08/25/2014 04:23 pm ET Updated Oct 25, 2014

The Bruise

Heather Lens

Earlier this month my husband, daughter and I were put into a genetic research study. A study that will be looking into the reasons our daughter has tuberous sclerosis. It is a disease that causes tumors to grow on vital organs. She has tumors on her brain and heart. Well, today, I looked down and saw the bruise left behind from the lab work. As soon as the small bruise caught my eye, my heart dropped as I thought of all that is behind that little bruise on my arm. The bruise is from tuberous sclerosis. Well not exactly, but hopefully I can explain...

When we first got the diagnosis of tuberous sclerosis, it hurt, it hurt parts of me that I didn't know could feel pain. It left us hurt and bruised. The bruise was apparent, it hurt and was hard not see. But over the last year of no seizures and wonderful progress the bruise, and pain, has slightly faded. Although we know it's there, we haven't had to see a lot of the effects of it. The purple color of the bruise had faded, leaving only a small trace of discoloration.

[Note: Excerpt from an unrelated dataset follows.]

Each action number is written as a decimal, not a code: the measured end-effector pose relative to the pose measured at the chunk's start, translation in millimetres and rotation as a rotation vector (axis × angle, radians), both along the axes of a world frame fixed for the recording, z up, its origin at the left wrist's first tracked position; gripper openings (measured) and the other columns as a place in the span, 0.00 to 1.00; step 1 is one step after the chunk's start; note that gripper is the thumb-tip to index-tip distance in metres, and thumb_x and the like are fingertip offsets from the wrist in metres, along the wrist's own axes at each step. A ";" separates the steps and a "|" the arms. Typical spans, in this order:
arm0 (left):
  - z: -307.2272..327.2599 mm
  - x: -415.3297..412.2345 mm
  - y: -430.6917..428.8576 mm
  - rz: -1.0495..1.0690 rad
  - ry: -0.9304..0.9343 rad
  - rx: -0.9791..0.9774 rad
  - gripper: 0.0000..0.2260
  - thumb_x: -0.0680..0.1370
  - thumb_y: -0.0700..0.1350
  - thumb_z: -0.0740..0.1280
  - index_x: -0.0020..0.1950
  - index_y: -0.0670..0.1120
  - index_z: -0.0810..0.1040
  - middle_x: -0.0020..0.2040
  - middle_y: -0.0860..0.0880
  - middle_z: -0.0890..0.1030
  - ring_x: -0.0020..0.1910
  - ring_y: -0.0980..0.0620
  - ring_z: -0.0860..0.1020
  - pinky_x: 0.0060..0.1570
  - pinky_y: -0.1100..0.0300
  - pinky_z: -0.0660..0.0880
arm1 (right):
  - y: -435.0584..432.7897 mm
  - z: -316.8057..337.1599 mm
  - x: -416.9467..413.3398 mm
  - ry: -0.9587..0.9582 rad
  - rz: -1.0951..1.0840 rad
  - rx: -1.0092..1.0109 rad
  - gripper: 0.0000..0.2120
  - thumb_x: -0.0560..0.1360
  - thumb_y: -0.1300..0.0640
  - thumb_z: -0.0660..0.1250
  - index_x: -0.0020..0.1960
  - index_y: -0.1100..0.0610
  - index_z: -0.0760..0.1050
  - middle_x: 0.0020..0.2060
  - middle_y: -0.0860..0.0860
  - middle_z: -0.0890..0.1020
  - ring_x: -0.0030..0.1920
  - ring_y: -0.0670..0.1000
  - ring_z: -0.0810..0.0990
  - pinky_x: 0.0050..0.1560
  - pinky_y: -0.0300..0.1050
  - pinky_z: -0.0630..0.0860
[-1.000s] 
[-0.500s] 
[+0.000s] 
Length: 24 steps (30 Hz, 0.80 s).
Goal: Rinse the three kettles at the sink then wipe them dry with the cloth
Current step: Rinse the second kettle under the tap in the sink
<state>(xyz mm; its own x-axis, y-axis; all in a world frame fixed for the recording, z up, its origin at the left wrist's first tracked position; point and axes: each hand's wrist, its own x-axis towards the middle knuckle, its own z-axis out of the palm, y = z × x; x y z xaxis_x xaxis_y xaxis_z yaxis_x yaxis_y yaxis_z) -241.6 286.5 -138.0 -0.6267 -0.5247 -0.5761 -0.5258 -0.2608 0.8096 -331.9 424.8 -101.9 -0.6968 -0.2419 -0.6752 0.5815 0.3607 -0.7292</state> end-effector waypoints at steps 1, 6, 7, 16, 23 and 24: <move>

Now all of sudden the bruise is back. We are going to all these appointments and making major medicine changes for her. We are weaning her off of her seizure medicine, we are getting cream for the tumors on her face, we are making preparations for the possibility of breakthrough seizures. It's a reminder of the fight we fight. It's the reminder that seizures could be lurking around the corner. The pain comes back when we face the ugliness of this bruise. It's the hard reality of our life being different. Although all parents have fears, ours are also accompanied by the fears that tuberous sclerosis brings. Hearing the words weaning, behavioral issues, brain surgery, sedation, IEPs, brings a large amount of fear and pain. The bruise becomes darker and more painful. My heart physically hurts that our daughter has to go through this, that we have to go through this, that so many others have to go through this. It just doesn't seem fair to be sitting in a room full of doctors telling us all kinds' of bad things to watch for. They have no clue what's going to happen to our daughter and neither do we. We just have to sit back, pray and have faith that God will continue to work miracles, ease our pain, and guide us in making these hard decisions.

I know these fears will slowly fade back down to my "normal" level, just like the bruise on my arm will lighten each day. But for now the bruise is dark, the pain hurts, my heart is heavy, and my fears are high.